I should have done it decades ago.
So, that’s why I use a wheelchair. The big question is, do any of you doubters now understand any better why we take to life on wheels? It’s not, necessarily, because we enjoy it** – it can be bloody hard work. For all of us, one way or another, it’s because it improves the quality of our lives. There are almost as many reasons for taking to wheels as there are people doing so. I can assure you, though, that “just for fun” is way down on my, and, I believe, on any normal wheelie’s list of priorities.
**Though I confess I do for pretty obvious reasons – unless it all goes horribly wrong I might get my life back!
For some it’s the difference between being trapped in bed or in a (normal) chair and being mobile (the beauty of a powerchair, for example, is that if you can use just one or two fingers, you can drive one; there are even adaptations powered by sucking and blowing.
Although I’ve mainly used powerchairs and scooters until recently, I feel that my manual chair is the way forward for me.
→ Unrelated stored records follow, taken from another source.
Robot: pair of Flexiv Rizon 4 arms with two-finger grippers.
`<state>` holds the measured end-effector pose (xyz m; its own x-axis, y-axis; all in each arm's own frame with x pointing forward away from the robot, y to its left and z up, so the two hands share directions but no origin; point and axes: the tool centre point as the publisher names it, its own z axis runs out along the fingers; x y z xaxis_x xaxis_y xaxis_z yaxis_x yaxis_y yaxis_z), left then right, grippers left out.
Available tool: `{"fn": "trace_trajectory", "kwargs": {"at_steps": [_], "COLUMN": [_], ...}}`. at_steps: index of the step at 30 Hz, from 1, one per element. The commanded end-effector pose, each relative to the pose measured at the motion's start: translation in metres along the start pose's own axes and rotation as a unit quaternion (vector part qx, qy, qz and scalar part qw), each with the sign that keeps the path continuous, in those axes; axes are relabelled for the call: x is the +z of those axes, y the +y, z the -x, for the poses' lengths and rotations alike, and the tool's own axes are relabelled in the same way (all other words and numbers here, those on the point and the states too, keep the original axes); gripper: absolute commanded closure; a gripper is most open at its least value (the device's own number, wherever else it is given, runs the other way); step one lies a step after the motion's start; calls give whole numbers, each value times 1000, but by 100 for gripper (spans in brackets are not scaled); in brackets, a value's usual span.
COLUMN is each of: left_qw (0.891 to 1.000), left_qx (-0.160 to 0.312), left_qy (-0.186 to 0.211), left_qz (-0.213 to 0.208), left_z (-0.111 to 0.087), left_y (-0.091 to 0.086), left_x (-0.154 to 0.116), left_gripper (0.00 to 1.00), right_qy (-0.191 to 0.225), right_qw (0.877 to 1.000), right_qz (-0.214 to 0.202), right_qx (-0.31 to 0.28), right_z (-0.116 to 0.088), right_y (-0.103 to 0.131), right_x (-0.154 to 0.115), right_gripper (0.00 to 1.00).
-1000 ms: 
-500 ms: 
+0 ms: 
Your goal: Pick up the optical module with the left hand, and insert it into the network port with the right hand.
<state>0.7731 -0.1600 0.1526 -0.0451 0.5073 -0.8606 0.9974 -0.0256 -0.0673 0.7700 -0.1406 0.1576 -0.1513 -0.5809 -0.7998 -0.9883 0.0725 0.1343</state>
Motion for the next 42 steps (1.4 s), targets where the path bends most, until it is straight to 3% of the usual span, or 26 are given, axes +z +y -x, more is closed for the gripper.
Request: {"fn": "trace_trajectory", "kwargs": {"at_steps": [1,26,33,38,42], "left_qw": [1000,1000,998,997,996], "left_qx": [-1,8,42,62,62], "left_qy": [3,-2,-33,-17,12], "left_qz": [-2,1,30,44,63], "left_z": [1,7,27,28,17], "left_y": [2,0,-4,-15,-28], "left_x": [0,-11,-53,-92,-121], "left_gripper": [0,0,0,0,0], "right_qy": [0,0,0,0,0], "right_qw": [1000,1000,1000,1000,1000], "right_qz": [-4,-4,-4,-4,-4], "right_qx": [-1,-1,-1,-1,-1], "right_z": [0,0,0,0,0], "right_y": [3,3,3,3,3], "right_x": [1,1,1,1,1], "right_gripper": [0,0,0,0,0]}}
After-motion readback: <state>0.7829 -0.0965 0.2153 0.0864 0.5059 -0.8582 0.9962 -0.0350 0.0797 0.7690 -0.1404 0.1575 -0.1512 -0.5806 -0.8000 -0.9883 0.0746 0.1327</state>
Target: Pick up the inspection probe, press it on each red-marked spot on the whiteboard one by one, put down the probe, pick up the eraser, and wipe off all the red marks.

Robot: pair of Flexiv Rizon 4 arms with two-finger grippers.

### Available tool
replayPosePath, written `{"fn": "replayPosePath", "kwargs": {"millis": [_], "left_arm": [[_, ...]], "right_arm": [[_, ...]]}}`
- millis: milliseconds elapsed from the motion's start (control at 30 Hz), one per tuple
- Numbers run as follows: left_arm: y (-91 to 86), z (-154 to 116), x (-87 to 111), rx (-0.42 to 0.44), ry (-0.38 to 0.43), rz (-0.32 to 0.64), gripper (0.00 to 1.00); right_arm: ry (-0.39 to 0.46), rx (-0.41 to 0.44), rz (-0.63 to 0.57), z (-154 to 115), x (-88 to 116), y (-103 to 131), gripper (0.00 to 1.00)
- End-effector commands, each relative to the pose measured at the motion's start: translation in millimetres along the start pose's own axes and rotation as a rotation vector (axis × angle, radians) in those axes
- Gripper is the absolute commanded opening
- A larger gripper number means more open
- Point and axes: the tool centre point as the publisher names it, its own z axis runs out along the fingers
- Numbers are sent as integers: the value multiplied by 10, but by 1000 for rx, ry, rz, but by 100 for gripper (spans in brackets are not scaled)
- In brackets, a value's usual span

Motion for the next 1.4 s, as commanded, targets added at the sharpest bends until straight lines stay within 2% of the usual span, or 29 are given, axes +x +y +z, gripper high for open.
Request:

Hell, I might even live longer – and if my pain can be minimised that might actually be worthwhile. I certainly feel better physically (although if asked to say exactly how, I’d be hard pressed to come up with an answer), and I appear to be sleeping more soundly. Just not for longer, which I badly need.
One final thought. I saw on Twitter the claim that painful hips are made worse by sitting in a wheelchair for extended periods. A sweeping statement and not universally true. While I don’t doubt it was true for the individual concerned (and wheelchair set-up can be critical – the degree of seat “bucket” for example could affect hip pain), you simply can’t generalise to this degree.
I have osteoarthritis in both hips (left hip since age 32), and as a result the degree of bucket on my seat is minimal – the front of the seat is just a couple of centimetres higher than the rear, and the seat-back is vertical and comes just below the bottom of my shoulder blades. I spend upwards of 16 hours a day in my manual chair, and I have no pain in my hips beyond an occasional dull ache. Compared to the searingly agonising “lightning-bolts” of pain that being on my feet causes, this is nothing.
I’ve just ordered a pair of Surge LT pushrims from Spokz, as my current conventional ones are far too smooth and I’m sick of getting my hands and mitts filthy gripping the tyres when the going gets hard. Not cheap at £200, and delivery is 2 weeks (shipped from the US presumably), but they should be extremely beneficial. You can download a brochure here and view the website here.
My hand size is stock Medium and I’ve opted for the smaller LT. The difference between the two sizes is minimal, the Surge being a mere 3/8” bigger than the Surge LT. I am, though, at a loss to know why the smaller version is the more expensive. Only by a little, but it still makes no sense.